On January 7, 2022, the Ministère sent the school service centres and school boards a request for information on the work performed with regard to ventilation between July 2020 and December 2021.The school service centres and school boards were also asked to provide information on the work planned between now and the end of 2022.

This procedure is intended to support the deployment of comfort parameter sensors and to help the Ministère ensure that the school service centres and school boards are taking action to improve the air quality in their buildings.

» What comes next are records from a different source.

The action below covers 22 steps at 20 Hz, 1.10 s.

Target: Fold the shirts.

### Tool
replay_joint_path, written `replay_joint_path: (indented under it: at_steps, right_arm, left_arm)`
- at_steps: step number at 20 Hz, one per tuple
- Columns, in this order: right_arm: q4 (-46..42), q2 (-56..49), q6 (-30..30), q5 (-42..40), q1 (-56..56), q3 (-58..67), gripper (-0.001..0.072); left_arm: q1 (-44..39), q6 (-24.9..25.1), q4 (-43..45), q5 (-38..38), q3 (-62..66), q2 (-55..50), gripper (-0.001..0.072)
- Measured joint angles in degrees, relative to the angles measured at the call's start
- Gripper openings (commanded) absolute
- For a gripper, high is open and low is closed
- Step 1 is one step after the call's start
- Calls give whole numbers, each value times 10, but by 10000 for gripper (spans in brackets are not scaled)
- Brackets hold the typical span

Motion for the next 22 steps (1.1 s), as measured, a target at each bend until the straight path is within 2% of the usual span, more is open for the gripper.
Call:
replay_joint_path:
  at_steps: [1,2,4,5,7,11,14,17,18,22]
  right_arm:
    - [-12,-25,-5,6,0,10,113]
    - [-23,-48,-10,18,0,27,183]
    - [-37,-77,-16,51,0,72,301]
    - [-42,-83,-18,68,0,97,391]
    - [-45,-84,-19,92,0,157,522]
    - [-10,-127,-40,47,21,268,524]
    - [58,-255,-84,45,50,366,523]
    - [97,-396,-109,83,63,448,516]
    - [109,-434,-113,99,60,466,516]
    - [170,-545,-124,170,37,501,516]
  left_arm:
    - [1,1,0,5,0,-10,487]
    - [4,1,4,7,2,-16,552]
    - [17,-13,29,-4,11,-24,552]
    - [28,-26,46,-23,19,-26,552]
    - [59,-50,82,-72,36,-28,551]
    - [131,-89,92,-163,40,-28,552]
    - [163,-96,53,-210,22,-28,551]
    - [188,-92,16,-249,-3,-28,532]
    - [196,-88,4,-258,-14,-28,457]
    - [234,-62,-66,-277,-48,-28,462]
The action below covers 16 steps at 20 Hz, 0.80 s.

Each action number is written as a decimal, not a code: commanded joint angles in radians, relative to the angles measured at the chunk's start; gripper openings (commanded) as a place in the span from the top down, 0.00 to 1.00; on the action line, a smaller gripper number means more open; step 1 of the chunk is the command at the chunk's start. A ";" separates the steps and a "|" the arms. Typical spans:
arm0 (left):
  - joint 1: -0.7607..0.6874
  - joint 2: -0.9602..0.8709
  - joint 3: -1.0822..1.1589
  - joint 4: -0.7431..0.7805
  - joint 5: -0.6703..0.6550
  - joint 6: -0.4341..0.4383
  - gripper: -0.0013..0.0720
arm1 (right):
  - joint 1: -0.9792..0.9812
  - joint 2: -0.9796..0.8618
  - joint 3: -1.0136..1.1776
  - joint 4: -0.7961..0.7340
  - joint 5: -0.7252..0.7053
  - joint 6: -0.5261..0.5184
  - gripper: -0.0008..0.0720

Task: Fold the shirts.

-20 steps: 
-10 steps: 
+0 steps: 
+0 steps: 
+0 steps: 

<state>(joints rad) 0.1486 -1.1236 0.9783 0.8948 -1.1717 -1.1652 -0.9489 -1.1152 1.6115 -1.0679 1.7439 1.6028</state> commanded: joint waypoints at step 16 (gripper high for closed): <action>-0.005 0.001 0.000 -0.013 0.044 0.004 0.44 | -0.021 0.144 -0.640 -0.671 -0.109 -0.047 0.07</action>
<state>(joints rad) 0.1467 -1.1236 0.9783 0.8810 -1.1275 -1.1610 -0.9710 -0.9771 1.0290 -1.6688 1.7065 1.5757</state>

Highlights of the status report on the work

Based on the responses provided by the 72 school service centres and school boards that took part, the main findings are:

  • All of the school service centres and school boards have carried out appropriate work associated with air quality inside their buildings, with the exception of the Kativik Ilisarniliriniq School Board, which was unable to perform any of this work over the past year, mainly due to the COVID-19 restrictions in force throughout its territory.
  • All of the school service centres and school boards have planned or completed projects in connection with the air quality inside their buildings.
  • The work carried out by the school service centres and school boards has had an impact on more than 35 000 learning spaces in nearly 2 400 buildings.
  • Between July 2020 and December 2021, the school service centres and school boards invested $293 million in work to improve air quality.
  • The school service centres and school boards are planning to invest $225 million on ventilation over the course of 2022.

Summary table

The bilan des travaux réalisés et planifiés dans les CSS et les CS This hyperlink will open in a new window., available in French only, contains a summary table of the work completed and the work to be carried out, broken down into categories in accordance with the following parameters:

  • the number of school service centres and school boards that carried out work between July 2020 and December 2021
  • the number of school service centres and school boards planning to carry out work between January 2022 and December 2022
  • the total number of buildings and rooms affected during the two periods and the associated budgets

Three-party committee

A three-party committee (MEQ, CNESST-IRSST, MSSS-INSPQ) was created to oversee and authorize requests from the school system related to air quality and to ensure better coordination of the action taken in this regard by the Ministère and the educational organizations. It provides a high-level perspective in the area of health and safety in learning and work environments.


Ministère de l’Éducation 

  • M. Martin Bérubé, Interim Director, Direction de l’expertise et de l'innovation

Commission des normes, de l'équité, de la santé et de la sécurité du travail 

  • Mme Caroline Monette, Engineer, Direction de la prévention-inspection - Rive-Nord 

Institut de recherche Robert-Sauvé en santé et en sécurité du travail

  • M. Ali Bahloul, Researcher, Prevention of chemical, biological, mechanical and physical risks

Ministère de la Santé et des Services sociaux 

  • M. Christian Roy, Direction de la santé environnementale 

Institut national de santé publique du Québec 

  • Dr Stéphane Perron, Physician specializing in public health and preventive medicine
  • Dre Caroline Huot, Physician specializing in public health and preventive medicine 

[1] A sensor is considered to be in operation once it has been activated by the educational institution concerned and data is transmitted and collected by the suppliers.